In his 2007 memoir, Four Seasons in Rome, American writer Anthony Doerr describes his desire to see snow falling through the oculus of the Pantheon. “If it ever begins to snow, we should run to the Pantheon, because to see snowflakes drifting through the hole at the top of the dome is to change your life forever.” At the time, Doerr is living in Rome with his wife and twin boys after winning the Rome Prize, a prestigious award from the American Academy of Arts & Letters. The Academy has provided him with a fully funded year in Rome, a studio, a place in a community of artists, and uninterrupted time to write, travel, read and think. Winter passes without snow and spring arrives in Italy. Doerr’s wife, Shauna, comforts him over the missed opportunity: “Sometimes, she says, the things we don’t see are more beautiful than anything else.”
Those of who have had the good privilege to read Anthony Doerr are fortunate. Through his words, we have, indeed, seen the snow falling through the ancient dome. Crackling with beauty, intelligence, lyrical prose, heartbreaking characters and a rarefied wisdom, Doerr’s work challenges many of the basic traditions of contemporary fiction. His short stories often run unusually long, brushing up against such uneasy labels as novella. He writes about characters from other cultures, other races, other genders. His prose is dense, filled with science and history and more than an ample supply of the magical powders that make good fiction fly off the page. A reader might find herself in the Liberian civil war, on Caribbean beaches, inside memory (literal memory) stored on a computer disc. But it hardly matters. I’ve yet to begin a sentence of his and find myself disappointed.
I reach Doerr in December of 2011. Like in much of the nation, winter has yet to arrive to the Boise foothills. An uneasy tension seems to hang over the unusually dry, warm season. It is raining and chilly here in San Diego, where I am. We talk about the weather, about raising children, about Santa Claus and about trying to keep kids believing in magic and fat guys delivering gifts through chimneys without directly lying to those we love.
The fact that such an accomplished writer can be such a nice damned guy is very reassuring. Doerr retains the humility of a seeker, of a fellow traveler on the road to discovery, even if he is light years further down the path.
Doerr’s describes his process of writing this way (from Four Seasons In Rome): “…A story—a finished piece of writing—is for its reader; it should help its reader refine, perceive, and process the world—the one particular world of the story, which is an invention, a dream. A writer manufactures a dream. And each draft should present a version of that dream that is more precisely rendered and more consistently sustained than the last.”
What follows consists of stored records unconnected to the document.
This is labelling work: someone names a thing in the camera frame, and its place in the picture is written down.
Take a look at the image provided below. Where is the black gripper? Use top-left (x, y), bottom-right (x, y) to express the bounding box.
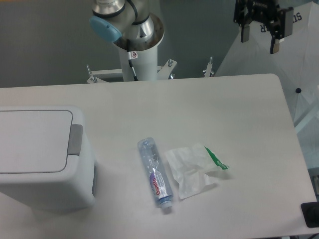
top-left (233, 0), bottom-right (294, 54)

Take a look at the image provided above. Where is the white trash can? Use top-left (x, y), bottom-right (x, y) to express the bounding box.
top-left (0, 105), bottom-right (97, 211)

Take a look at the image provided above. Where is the white trash can lid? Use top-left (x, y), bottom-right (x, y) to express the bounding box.
top-left (0, 110), bottom-right (83, 174)

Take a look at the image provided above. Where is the white green plastic bag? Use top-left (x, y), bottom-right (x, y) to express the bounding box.
top-left (165, 143), bottom-right (230, 200)

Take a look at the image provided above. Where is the clear plastic water bottle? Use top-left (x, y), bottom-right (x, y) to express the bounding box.
top-left (137, 137), bottom-right (173, 210)

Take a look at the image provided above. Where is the black object at edge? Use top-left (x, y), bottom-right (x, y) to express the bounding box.
top-left (301, 202), bottom-right (319, 228)

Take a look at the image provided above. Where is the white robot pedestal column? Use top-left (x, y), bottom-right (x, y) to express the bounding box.
top-left (118, 46), bottom-right (158, 82)

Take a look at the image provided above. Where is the black cable on pedestal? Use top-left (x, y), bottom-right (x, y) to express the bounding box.
top-left (126, 39), bottom-right (139, 82)

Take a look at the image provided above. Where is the white metal base frame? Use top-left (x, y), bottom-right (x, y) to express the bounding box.
top-left (86, 56), bottom-right (215, 84)

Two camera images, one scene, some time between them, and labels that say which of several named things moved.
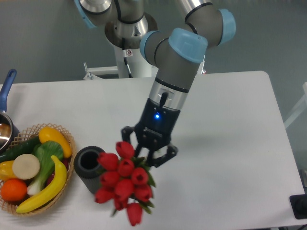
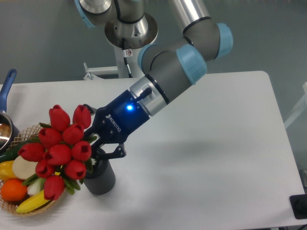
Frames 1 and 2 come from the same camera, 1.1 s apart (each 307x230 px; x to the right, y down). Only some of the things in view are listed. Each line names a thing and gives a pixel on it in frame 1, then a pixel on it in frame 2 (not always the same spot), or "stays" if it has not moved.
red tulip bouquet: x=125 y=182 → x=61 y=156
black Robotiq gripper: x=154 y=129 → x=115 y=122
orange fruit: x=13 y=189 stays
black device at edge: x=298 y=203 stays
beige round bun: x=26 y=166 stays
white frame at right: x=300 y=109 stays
Anthony Doerr’s short fiction has won four O. Henry Prizes and has been anthologized in The Best American Short Stories, The Anchor Book of New American Short Stories, and The Scribner Anthology of Contemporary Fiction. He has won the Barnes & Noble Discover Prize, the Rome Prize, the New York Public Library’s Young Lions Fiction Award, a Guggenheim Fellowship, an NEA Fellowship, the National Magazine Award for Fiction, two Pushcart Prizes, the Pacific Northwest Book Award, three Ohioana Book Awards, the Sunday Times EFG Short Story Award and the 2010 Story Prize. His books have twice been a New York Times Notable Book, an American Library Association Book of the Year, and made lots of other year end “Best Of” lists. In 2007, the British literary magazine Granta placed Doerr on its list of 21 Best Young American novelists.
Manufacturing Dreams: An Interview with Anthony Doerr
by Richard Farrell
Richard Farrell (RF): The Paris Review once asked John Gardner this question: How do you name your characters? Is this something you think about as you write?
Anthony Doerr (AD): Names comes to me primarily through research. I’ve found last names on a gravestone and written on the back of a photograph and in the works cited at the end of a scientific paper. And I’ve found first names in the fiction of other writers or overheard them in conversations. For my short story “Village 113,” for example, I was reading lots of dry U.N. reports about the construction of the Three Gorges Dam, and whenever they would mention an engineer’s name, I would scribble it down. So for Li Qing I ended up simply mixing together two different names.
Right now, I’m writing a novel set in France and Germany during World War II, and am reading, among other things, a book called Voices From the Third Reich. I’ll pull Uwe from Uwe Köster, who lived through the Hamburg firebombings as a young messenger, and Kühn from Klaus Kühn, who was Hitler Youth flak auxiliary during those same raids—and suddenly I have Uwe Kühn, a new person with at least a remotely plausible name.
That’s got to be a pretty common technique, don’t you think? Once you have a name and you start spending months with a character, he or she begins to embody the name. It starts to feel right; it starts to feel as though the character could never have been called anything else. Like a child, probably.